— Work task —
Below are lines of data, and only some are wanted. Please repeat exactly those from the line that has "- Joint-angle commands" through the line that has "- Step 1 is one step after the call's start".
==============================
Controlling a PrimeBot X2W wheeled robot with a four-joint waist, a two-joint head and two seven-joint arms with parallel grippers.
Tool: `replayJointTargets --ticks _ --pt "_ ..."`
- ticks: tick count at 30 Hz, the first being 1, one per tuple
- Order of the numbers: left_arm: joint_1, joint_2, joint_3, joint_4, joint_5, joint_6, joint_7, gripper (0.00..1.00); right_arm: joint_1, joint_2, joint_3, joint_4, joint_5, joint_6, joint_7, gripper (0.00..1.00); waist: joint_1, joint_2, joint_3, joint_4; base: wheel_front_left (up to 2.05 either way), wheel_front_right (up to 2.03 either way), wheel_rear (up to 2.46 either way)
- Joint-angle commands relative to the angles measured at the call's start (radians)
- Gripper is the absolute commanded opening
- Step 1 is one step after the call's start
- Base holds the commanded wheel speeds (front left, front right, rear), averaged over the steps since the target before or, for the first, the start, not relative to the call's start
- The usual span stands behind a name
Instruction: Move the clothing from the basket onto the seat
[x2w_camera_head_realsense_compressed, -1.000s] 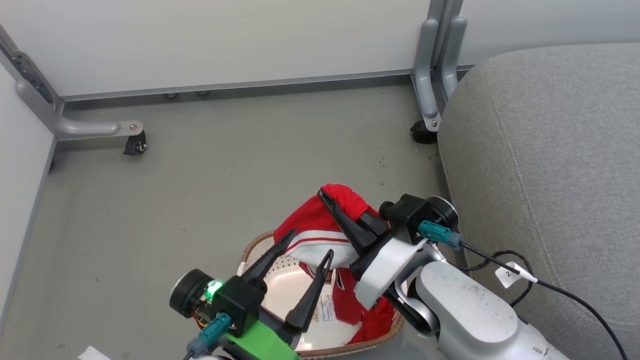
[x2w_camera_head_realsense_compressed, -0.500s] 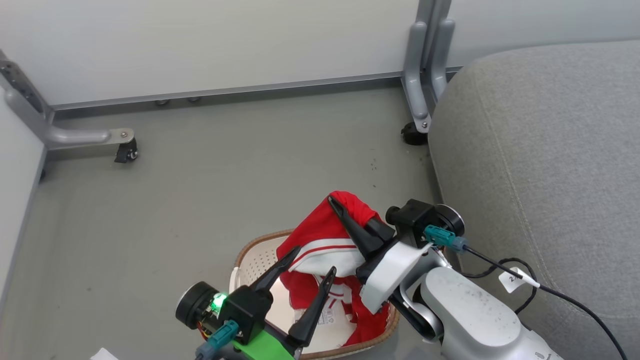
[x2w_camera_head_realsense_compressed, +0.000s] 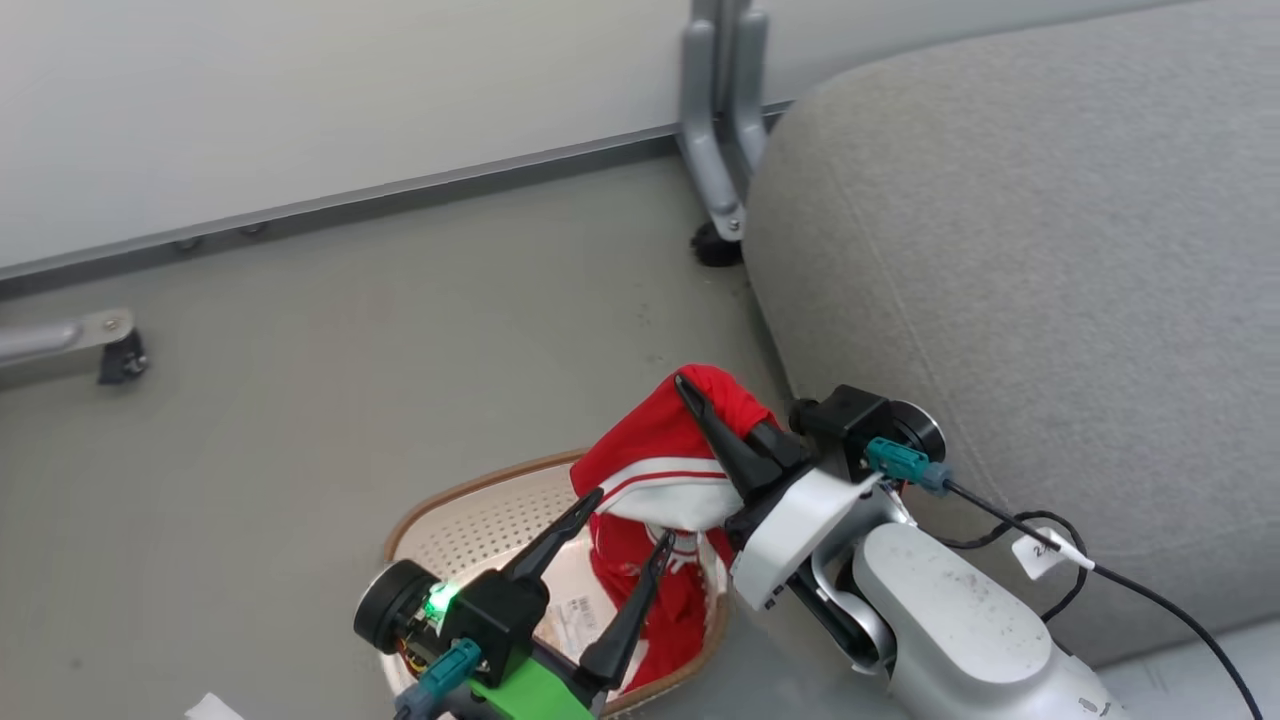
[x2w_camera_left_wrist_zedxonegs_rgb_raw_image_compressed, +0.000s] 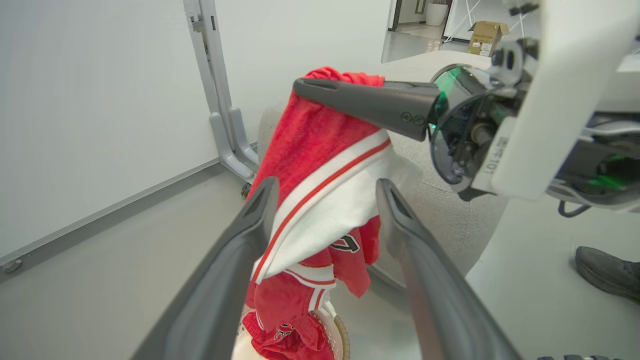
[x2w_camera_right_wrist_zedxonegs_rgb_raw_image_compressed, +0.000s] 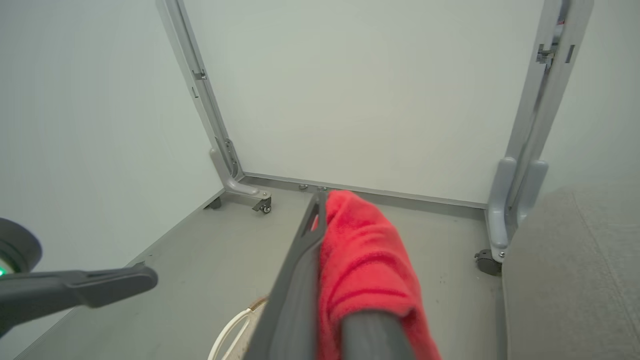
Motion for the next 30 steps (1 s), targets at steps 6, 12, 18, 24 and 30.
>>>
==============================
— Solution to this exercise —
- Joint-angle commands relative to the angles measured at the call's start (radians)
- Gripper is the absolute commanded opening
- Step 1 is one step after the call's start

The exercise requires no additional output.